Methods— Concentrations of tumor necrosis factor-α (TNF-α), interleukin-1β (IL-1β), interleukin-6 (IL-6), prostaglandin E2 (PGE2), thromboxane B2 (TXB2), prostaglandin F1-α (PGF1-α), and leukotriene B4 (LTB4), were measured in equine synovial fluid by immunoassay and categorized according to duration and degree of joint disease. Any test value for a given category that was different from normal was further analyzed for sensitivity (S), specificity (Sp), and operating point (most valid test cutoff value). Likelihood ratios and predictive values were calculated at the operating point. Mediator concentrations were correlated to synovial fluid white blood cell count. Tests were reported as poor, fair, good, or excellent based on predictive values of <.25, .25-.5, .5-.75, or >.75, respectively.

Results— TNF synovial fluid concentration as a predictor of joint disease was good, and the value of TNF (maximum S and Sp) indicating joint disease was >36 pg/mL. IL-1β as a predictor of joint disease was good, and the value of IL-1β indicating joint disease was >4.5 pg/mL. IL-6 concentration was an excellent predictor of joint disease. Any IL-6 in synovial fluid indicated joint disease and correlated highly with synovial fluid white blood cell count (P < .0001). PGE2 was a good-excellent predictor of disease (positive predictive value [PPV] = 0.75), and the concentration indicating joint disease was >22.5 pg/mL. The diagnostic PGF1-α concentration indicating severe chronic joint disease was identified to be >16.5 pg/mL with very high sensitivity (S = 1) and specificity (Sp = .89). PGF1-α concentrations > 9.5 pg/mL had a good PPV (.69) and NPV (.6) for any joint disease. TBX2 concentrations below 31.5 pg/mL (S = .57; Sp = .61) were a very good predictor of joint disease (PPV = .72). LTB4 concentration appeared to be greater in severe acute joint disease than normal joints; this was not significant (P= .15) and correlated highly with synovial fluid white blood cell count (P= .0001).
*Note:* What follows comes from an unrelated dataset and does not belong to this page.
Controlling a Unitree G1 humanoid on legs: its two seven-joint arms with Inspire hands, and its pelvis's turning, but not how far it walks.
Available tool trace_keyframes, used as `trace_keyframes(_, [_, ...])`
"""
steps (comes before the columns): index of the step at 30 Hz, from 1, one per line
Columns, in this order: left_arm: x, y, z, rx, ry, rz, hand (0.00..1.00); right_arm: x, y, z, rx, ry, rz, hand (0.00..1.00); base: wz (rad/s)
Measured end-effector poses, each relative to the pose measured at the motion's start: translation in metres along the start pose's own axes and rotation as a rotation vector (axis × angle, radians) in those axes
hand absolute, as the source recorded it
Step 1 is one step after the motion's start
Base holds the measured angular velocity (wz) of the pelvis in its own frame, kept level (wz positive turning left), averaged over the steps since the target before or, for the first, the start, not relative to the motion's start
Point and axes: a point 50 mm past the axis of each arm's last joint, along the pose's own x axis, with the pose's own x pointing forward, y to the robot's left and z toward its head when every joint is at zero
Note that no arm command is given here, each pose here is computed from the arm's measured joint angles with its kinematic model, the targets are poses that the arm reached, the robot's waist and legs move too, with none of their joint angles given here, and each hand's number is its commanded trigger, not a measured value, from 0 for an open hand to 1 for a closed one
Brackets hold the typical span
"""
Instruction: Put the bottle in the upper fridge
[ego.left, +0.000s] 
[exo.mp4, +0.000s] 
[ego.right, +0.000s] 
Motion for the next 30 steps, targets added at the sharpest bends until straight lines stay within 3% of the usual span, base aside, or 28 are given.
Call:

Conclusions— The ability of a single value from a joint in an adult horse predicting the presence of joint disease was often good (.5-.75), and was excellent (≥.75) for IL-6 and PGE2. TNF-α and IL-1β were no more effective than white blood cell count in screening for joint disease. IL-6 was the most sensitive and specific for joint disease and could be an excellent screening test for the presence of joint disease when lameness is difficult to identify or is intermittent. PGE2 would be a functional screening test for the presence of any joint disease and offers a differentiating feature because values were not influenced by white blood cell count. PGF1-α values > 16.5 pg/mL identified chronic severe joint disease and may be clinically useful when there are minimal radiographic changes but substantial articular cartilage degradation.